__WORK TO COMPLETE__
Could you set down exactly the lines that start at the one containing "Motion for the" and end at the final line of the material below?
□ □ □ □ □ □ □
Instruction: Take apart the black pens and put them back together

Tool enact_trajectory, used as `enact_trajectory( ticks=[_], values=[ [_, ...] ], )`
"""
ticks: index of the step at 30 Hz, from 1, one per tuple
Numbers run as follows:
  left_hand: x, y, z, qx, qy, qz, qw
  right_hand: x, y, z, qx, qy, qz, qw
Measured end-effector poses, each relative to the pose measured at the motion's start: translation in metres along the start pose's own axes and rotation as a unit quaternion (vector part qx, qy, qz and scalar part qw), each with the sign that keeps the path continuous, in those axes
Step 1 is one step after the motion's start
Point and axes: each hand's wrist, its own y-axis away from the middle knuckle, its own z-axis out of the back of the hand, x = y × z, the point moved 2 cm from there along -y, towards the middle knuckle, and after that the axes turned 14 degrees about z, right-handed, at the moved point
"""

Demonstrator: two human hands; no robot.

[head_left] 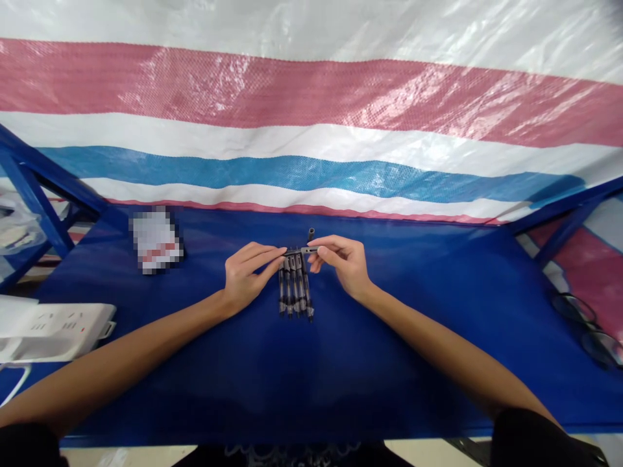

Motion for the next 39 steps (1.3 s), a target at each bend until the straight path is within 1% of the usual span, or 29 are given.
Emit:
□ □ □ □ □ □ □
__COMPLETED EXERCISE__
Motion for the next 39 steps (1.3 s), a target at each bend until the straight path is within 1% of the usual span, or 29 are given.
Emit:

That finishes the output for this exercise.